I was born and raised in Southern California in what I would describe as a sort of “Ozzie and Harriett” family. It wasn’t until I became an adult that I really appreciated how lucky I was to grow up with a mom and dad living under the same roof. The same can also be said for all the other members of our family. I know that this is one of the reasons why I have felt guilty, although I know that the absence of the father of my children is not my fault, that my children were swindled to not have what I had. I had a wonderful father and I am grateful that he was so dedicated to his family.

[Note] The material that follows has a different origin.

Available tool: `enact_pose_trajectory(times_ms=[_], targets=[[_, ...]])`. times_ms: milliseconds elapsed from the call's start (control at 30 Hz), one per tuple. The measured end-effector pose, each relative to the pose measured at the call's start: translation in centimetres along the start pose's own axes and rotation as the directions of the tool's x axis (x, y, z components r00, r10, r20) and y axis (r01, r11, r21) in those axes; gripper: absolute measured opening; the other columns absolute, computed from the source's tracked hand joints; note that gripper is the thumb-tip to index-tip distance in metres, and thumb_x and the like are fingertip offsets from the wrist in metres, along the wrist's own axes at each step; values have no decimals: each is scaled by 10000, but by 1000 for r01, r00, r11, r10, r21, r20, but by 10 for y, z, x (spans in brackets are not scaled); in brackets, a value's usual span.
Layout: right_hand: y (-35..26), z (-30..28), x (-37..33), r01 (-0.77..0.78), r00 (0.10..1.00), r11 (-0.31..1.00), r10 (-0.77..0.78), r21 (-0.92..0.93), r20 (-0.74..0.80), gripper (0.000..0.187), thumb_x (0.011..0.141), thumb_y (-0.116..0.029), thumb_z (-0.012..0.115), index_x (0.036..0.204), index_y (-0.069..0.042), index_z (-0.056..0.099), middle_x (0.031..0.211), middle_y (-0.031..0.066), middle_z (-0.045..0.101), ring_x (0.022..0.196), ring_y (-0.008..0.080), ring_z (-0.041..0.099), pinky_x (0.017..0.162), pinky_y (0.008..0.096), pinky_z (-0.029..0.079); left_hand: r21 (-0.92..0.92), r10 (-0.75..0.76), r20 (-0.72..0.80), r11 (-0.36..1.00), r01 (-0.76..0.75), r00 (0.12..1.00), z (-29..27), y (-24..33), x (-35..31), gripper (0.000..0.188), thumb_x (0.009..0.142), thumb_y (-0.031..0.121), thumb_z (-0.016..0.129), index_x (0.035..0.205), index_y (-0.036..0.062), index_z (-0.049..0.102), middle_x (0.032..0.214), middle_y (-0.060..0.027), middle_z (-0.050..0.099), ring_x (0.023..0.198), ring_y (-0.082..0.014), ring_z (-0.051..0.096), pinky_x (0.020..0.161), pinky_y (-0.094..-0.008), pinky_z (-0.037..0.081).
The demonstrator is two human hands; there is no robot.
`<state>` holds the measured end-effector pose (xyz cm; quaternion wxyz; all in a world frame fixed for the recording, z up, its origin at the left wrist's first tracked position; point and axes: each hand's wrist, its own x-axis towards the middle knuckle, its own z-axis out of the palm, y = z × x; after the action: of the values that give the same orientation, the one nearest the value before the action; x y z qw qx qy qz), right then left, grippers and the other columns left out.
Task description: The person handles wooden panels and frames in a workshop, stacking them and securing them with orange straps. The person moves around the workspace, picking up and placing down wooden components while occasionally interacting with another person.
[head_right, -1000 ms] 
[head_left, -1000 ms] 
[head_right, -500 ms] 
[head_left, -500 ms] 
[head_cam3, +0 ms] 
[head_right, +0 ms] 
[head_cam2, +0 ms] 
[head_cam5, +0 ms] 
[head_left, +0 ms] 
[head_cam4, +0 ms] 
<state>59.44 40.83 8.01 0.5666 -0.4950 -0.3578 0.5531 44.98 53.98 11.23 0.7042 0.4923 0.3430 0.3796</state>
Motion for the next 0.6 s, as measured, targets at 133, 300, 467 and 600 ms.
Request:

All you can do as a parent is the best you can. Make wise decisions. Sometimes it can be hard to consistently put your children’s well-being before your own, especially if you’re feeling lonely or in times of stress, but it will be worth it in the long run. They grow so fast. Make this unique opportunity count. There are no “repetitions” when it comes to parenting. Single parenting is not easy. Either one is dual parenting. You are not perfect and you will make mistakes. fatherless children can grow up happy and feeling secure even if they only have one father. His lazy parents [http://www.squidoo.com/Raising-Sons-Without-a-Man-Around] they are missing so much. You are not perfect. The fact is that you have to forgive yourself for any mistakes…The most important thing to remember…

LIFE IS NOT ABOUT WAITING FOR THE STORM TO PASS… IT’S LEARNING TO DANCE IN THE RAIN!